| TASK INSTRUCTIONS |
Write out, word for word, only the lines from the one containing "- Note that" through the final line of the data.
-- EXERCISE DATA follows --
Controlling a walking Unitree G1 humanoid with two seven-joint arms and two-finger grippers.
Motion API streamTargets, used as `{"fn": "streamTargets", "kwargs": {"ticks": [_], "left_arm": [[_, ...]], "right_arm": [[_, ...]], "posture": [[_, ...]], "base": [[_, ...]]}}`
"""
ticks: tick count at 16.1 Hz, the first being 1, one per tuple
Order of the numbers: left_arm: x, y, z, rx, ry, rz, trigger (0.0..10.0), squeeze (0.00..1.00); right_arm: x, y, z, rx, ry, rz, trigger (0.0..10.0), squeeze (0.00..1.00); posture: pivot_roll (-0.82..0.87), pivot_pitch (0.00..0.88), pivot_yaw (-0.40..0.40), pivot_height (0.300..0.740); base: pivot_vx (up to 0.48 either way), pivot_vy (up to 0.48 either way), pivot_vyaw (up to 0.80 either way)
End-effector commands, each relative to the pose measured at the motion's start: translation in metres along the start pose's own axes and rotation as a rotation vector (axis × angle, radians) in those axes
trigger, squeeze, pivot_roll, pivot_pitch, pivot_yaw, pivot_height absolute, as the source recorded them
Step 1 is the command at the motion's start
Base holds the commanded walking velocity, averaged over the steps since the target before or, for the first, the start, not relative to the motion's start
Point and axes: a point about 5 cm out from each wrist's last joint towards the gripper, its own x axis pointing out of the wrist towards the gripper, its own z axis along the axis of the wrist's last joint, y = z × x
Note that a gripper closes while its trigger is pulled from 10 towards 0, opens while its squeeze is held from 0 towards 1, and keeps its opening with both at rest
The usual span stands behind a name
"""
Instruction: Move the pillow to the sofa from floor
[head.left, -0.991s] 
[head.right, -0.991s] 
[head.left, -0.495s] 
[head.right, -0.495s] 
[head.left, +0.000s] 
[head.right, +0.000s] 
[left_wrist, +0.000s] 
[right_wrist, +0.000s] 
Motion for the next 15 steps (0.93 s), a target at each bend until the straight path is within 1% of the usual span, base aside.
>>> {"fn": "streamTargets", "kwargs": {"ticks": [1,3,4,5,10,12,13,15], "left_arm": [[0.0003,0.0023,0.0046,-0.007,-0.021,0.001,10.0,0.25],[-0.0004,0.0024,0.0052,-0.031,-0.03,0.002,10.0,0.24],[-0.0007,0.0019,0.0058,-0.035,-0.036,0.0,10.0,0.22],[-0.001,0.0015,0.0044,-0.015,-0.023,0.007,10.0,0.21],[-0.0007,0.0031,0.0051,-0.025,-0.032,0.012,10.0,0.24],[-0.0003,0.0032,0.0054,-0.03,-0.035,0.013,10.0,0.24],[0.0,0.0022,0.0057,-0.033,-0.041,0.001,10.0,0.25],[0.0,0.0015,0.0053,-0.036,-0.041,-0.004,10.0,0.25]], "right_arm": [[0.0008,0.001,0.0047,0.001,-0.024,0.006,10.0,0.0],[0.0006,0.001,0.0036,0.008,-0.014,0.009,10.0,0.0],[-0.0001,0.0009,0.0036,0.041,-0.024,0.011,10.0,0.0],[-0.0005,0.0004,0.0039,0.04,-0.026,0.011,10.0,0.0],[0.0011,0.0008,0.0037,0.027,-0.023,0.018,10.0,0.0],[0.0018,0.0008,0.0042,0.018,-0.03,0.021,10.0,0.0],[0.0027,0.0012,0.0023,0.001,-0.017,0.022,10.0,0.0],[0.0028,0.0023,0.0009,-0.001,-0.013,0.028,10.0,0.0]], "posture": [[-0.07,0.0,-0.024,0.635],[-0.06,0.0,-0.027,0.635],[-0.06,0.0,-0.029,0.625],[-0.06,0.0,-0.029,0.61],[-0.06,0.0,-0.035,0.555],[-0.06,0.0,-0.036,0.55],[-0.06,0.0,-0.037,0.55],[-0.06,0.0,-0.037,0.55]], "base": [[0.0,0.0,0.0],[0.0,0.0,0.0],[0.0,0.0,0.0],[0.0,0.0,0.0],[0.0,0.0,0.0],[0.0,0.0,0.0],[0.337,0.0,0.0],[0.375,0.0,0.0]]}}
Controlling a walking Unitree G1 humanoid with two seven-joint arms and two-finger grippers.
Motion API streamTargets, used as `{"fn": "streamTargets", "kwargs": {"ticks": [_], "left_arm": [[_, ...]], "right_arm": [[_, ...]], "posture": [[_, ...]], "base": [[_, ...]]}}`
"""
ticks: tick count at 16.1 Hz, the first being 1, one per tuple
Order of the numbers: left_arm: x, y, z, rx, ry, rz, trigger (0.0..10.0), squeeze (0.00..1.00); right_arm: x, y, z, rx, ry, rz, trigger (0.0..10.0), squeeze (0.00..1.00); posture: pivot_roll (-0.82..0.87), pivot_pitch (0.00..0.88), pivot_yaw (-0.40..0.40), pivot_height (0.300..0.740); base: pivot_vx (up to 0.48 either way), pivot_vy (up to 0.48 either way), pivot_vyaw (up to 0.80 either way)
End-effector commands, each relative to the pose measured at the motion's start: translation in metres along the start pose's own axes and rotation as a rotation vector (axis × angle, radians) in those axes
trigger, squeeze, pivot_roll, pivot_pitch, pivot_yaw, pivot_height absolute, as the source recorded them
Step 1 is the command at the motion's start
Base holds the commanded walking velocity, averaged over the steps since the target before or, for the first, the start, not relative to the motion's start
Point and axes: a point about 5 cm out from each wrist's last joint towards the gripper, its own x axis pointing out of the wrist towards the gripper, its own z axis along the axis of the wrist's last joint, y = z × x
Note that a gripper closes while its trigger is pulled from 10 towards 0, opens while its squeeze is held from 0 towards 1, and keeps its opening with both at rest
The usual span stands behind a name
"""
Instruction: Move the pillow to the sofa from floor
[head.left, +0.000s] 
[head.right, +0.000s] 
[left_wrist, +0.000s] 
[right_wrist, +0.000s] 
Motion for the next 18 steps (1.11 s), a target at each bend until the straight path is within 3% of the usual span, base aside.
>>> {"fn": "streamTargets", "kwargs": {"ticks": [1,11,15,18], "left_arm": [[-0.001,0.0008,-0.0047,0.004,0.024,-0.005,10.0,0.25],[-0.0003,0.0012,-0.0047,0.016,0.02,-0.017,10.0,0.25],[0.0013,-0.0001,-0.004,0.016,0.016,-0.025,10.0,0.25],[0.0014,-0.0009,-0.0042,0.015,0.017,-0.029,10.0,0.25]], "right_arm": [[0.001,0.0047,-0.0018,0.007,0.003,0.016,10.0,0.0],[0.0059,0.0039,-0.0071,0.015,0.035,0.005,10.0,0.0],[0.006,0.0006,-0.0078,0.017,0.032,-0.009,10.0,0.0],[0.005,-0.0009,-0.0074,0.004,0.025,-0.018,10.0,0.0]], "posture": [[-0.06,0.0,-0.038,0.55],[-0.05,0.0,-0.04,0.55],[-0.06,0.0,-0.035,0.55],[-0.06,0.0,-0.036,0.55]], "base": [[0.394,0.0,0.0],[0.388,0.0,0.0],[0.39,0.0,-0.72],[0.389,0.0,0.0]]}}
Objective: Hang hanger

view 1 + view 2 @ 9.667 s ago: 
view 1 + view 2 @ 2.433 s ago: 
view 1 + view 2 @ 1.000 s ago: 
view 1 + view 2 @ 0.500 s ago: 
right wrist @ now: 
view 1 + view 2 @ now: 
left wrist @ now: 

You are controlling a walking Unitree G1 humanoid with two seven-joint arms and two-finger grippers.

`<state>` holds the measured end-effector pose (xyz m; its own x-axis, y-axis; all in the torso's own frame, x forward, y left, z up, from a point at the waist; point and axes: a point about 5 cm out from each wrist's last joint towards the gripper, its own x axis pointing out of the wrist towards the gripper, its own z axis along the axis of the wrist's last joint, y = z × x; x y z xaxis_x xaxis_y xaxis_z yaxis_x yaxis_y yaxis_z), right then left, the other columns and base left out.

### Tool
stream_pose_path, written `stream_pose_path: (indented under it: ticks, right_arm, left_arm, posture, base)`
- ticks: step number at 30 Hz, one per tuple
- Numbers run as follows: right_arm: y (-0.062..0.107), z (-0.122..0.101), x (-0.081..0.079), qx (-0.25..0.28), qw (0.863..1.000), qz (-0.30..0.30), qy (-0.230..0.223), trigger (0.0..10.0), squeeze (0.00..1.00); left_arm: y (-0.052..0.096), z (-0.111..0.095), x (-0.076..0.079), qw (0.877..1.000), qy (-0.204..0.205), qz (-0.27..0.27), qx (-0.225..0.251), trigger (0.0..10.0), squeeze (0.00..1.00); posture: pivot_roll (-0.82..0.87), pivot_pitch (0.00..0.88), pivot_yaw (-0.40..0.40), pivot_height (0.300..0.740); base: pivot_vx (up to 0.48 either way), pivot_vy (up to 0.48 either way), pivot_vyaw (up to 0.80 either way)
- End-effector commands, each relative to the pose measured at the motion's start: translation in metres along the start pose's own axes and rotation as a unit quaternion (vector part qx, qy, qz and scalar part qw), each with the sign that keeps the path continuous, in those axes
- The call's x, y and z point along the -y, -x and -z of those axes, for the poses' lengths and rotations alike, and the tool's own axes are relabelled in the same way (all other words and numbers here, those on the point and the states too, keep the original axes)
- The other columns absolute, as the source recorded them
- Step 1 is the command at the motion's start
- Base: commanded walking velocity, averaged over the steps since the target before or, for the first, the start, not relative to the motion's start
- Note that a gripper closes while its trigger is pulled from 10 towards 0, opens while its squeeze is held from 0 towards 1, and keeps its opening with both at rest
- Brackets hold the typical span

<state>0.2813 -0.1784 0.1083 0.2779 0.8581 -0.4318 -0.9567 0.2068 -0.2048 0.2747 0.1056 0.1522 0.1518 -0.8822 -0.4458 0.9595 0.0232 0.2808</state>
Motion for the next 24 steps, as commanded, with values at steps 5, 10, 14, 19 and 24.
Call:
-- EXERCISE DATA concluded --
| WRITTEN REPLY |
- Note that a gripper closes while its trigger is pulled from 10 towards 0, opens while its squeeze is held from 0 towards 1, and keeps its opening with both at rest
- Brackets hold the typical span

<state>0.2813 -0.1784 0.1083 0.2779 0.8581 -0.4318 -0.9567 0.2068 -0.2048 0.2747 0.1056 0.1522 0.1518 -0.8822 -0.4458 0.9595 0.0232 0.2808</state>
Motion for the next 24 steps, as commanded, with values at steps 5, 10, 14, 19 and 24.
Call:

The exercise has been answered completely.